Après la mort de Jan Palach, Jan Zajíc a quitté Šumperk pour Prague afin de participer à la grève de la faim entreprise par un groupe d’étudiants et de jeunes sous le Musée national de Prague, place Venceslas. Le 25 janvier, il a pris part avec ses camarades de classe de Šumperk au cortège funéraire de Jan Palach dans la rue Pařížská. Le séjour de Zajíc à Prague, lui qui n'était qu'un jeune provincial, l’a fait réfléchir sur la possibilité de se suicider pour des raisons politiques. Zajíc s’attendait à ce qu’un autre étudiant de l’université, en réponse à la déclaration de Palach, décide de se suicider.
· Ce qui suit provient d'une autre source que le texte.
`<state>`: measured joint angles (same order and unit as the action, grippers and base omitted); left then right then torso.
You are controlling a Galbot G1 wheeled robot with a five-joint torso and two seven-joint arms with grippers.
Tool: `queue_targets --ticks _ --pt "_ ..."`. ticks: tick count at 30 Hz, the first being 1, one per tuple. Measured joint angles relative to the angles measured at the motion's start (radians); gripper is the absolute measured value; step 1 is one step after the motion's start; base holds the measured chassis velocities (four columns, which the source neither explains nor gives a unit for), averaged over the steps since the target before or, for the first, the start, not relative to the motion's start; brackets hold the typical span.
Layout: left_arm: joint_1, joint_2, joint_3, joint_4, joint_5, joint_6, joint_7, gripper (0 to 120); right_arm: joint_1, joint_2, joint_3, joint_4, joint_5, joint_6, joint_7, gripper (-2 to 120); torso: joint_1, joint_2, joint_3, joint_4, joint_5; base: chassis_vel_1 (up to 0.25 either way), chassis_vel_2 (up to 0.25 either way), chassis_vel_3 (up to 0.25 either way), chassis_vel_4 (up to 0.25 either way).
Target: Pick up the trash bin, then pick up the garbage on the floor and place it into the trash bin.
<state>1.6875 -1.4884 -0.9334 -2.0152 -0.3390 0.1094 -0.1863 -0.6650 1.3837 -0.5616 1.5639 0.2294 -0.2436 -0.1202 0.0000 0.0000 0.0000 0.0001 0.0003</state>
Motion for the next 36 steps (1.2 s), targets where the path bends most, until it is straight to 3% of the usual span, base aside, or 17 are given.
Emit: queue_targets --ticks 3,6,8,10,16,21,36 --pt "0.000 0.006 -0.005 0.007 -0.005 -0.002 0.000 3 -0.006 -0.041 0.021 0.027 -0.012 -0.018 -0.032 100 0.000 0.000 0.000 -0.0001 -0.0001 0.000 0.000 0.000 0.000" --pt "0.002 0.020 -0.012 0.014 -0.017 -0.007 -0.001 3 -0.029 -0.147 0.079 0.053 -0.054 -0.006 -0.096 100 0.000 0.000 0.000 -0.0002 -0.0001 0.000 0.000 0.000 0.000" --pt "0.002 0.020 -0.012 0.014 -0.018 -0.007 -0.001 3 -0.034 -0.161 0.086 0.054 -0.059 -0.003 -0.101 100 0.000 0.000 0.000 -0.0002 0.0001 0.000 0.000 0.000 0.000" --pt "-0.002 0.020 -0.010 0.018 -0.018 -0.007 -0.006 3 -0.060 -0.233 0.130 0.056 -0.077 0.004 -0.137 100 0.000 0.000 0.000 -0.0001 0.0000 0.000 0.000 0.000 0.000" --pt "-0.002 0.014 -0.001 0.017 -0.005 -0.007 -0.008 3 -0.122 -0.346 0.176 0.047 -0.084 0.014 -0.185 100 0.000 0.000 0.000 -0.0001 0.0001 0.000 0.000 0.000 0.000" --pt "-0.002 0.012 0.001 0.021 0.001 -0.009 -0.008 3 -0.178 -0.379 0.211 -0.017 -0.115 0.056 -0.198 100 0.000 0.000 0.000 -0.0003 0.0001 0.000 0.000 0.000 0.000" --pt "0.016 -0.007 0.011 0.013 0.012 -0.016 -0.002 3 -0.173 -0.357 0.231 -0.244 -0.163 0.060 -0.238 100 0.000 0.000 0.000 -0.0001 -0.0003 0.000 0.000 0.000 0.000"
Cependant, personne ne l’a fait, et c’est pourquoi, seul, il a commencé à préparer son acte moins d'une semaine en avance.

Il est parti pour Prague le 25 février 1969. Même si ses trois camarades de classe ont voyagé avec lui pour diverses raisons et que la police était au courant de ses intentions, personne n’a réussi à empêcher Zajíc de se suicider. Vers 13h30, il s’est versé de l’essence sur le corps, puis s’est incendié dans le bâtiment numéro 39 de la place Venceslas à Prague. Il est mort là sans avoir réussi à sortir du bâtiment.

Il a laissé sur place, entre autres, une liste fictive de successeurs et une déclaration appelée « Citoyens de République tchécoslovaque ». Il y a écrit : « Malgré l’acte de Jan Palach, notre vie reprend son cours normal, et c’est pourquoi j’ai décidé de réveiller votre conscience en tant que torche numéro 2. Je ne le fais pas pour être déploré ou pour devenir célèbre, ou parce que je suis fou. Je me suis résolu à cet acte pour que vous vous ressaisissiez et que vous ne vous laissiez pas être oppressés par des dictateurs ! N’oubliez pas : ‘A partir du moment où le niveau de l’eau submerge la tête de quelqu’un, la hauteur importe peu.’ (…) Que ma torche montre la voie menant à une Tchécoslovaquie libre et heureuse. (…) Ce n’est que comme ça que je resterai en vie. »

Les funérailles de Jan Zajíc ont eu lieu le samedi 2 février 1969 à Vítkov et environ huit mille personnes y ont participé. Son acte a eu une répercussion beaucoup moins grande que celui de Jan Palach. Pourtant, le grand public était au courant du suicide de Zajíc et de ses motifs politiques. Après sa mort, sa famille a connu beaucoup de difficultés. Sa mère a été licenciée et son père a été expulsé du Parti communiste. Son frère et sa sœur ont eu des difficultés pour entrer à l’université ainsi que pendant leurs études.

Aujourd’hui, la mémoire de Jan Zajíc est honorée par la Fondation du Prix Jan Zajíc à Vítkov. Cette fondation accorde des prix aux meilleurs étudiants des écoles et des lycées de la région. Il s’agit d’un grand événement culturel. En 1991, Jan Zajíc a reçu à titre posthume l’Ordre de Tomáš Garrigue Masaryk. Un an plus tard, son histoire est devenue le sujet d’un téléfilm célèbre intitulé Jan.